§ Work item
Which lines below hold the word "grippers"? Report each one.

^^^^^^^^

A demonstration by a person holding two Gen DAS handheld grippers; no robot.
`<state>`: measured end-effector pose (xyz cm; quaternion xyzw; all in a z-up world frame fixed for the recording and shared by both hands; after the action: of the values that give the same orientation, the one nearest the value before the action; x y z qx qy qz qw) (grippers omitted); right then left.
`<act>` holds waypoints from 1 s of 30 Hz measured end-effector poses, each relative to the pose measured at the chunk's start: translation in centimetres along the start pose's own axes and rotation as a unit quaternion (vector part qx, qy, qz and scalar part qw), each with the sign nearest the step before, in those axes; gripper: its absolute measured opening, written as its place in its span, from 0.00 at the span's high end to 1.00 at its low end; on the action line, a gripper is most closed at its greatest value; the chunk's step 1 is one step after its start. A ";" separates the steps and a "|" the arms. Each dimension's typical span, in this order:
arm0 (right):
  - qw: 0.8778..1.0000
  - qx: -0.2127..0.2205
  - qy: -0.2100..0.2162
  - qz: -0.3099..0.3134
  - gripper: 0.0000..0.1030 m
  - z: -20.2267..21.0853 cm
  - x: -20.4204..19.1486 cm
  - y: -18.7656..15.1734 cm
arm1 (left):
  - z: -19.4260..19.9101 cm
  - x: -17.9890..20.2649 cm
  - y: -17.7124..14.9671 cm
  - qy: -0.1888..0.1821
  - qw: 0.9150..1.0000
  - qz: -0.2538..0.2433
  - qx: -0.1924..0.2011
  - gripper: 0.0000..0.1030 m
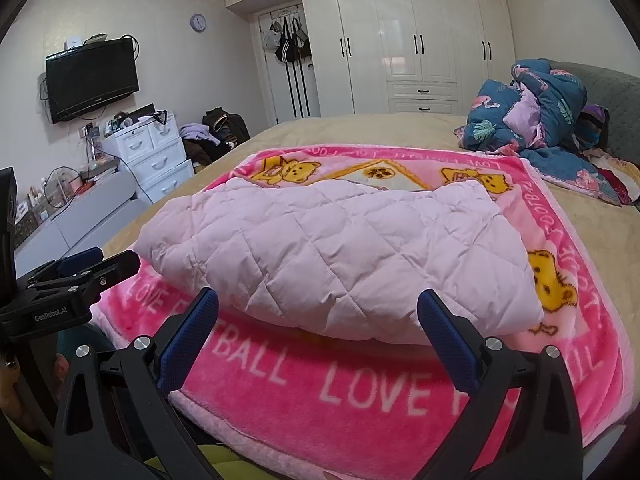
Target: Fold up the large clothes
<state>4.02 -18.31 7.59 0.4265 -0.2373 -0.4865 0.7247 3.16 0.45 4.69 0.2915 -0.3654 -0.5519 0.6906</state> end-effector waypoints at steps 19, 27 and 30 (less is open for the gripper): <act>1.000 -0.005 0.003 -0.003 0.04 -0.4 -0.2 -0.2 | 0.0 -0.3 0.1 0.012 1.000 -0.003 -0.005 0.09; 1.000 -0.005 0.004 -0.003 0.04 -0.4 -0.2 -0.2 | 0.0 -0.3 0.1 0.012 1.000 -0.002 -0.005 0.09; 1.000 -0.005 0.003 -0.003 0.04 -0.4 -0.2 -0.3 | 0.0 -0.3 0.1 0.013 1.000 -0.003 -0.005 0.09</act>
<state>4.12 -17.98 7.16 0.4253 -0.2316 -0.4880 0.7261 3.17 0.72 4.67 0.2964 -0.3525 -0.5519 0.6952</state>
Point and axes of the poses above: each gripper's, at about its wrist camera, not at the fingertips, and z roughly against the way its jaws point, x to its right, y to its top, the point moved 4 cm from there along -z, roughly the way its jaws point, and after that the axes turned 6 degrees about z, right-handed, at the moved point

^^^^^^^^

§ Answer
A demonstration by a person holding two Gen DAS handheld grippers; no robot.
`<state>`: measured end-effector pose (xyz cm; quaternion xyzw; all in a z-up world frame fixed for the recording and shared by both hands; after the action: of the values that give the same orientation, the one nearest the value before the action; x y z qx qy qz qw) (grippers omitted); right then left.

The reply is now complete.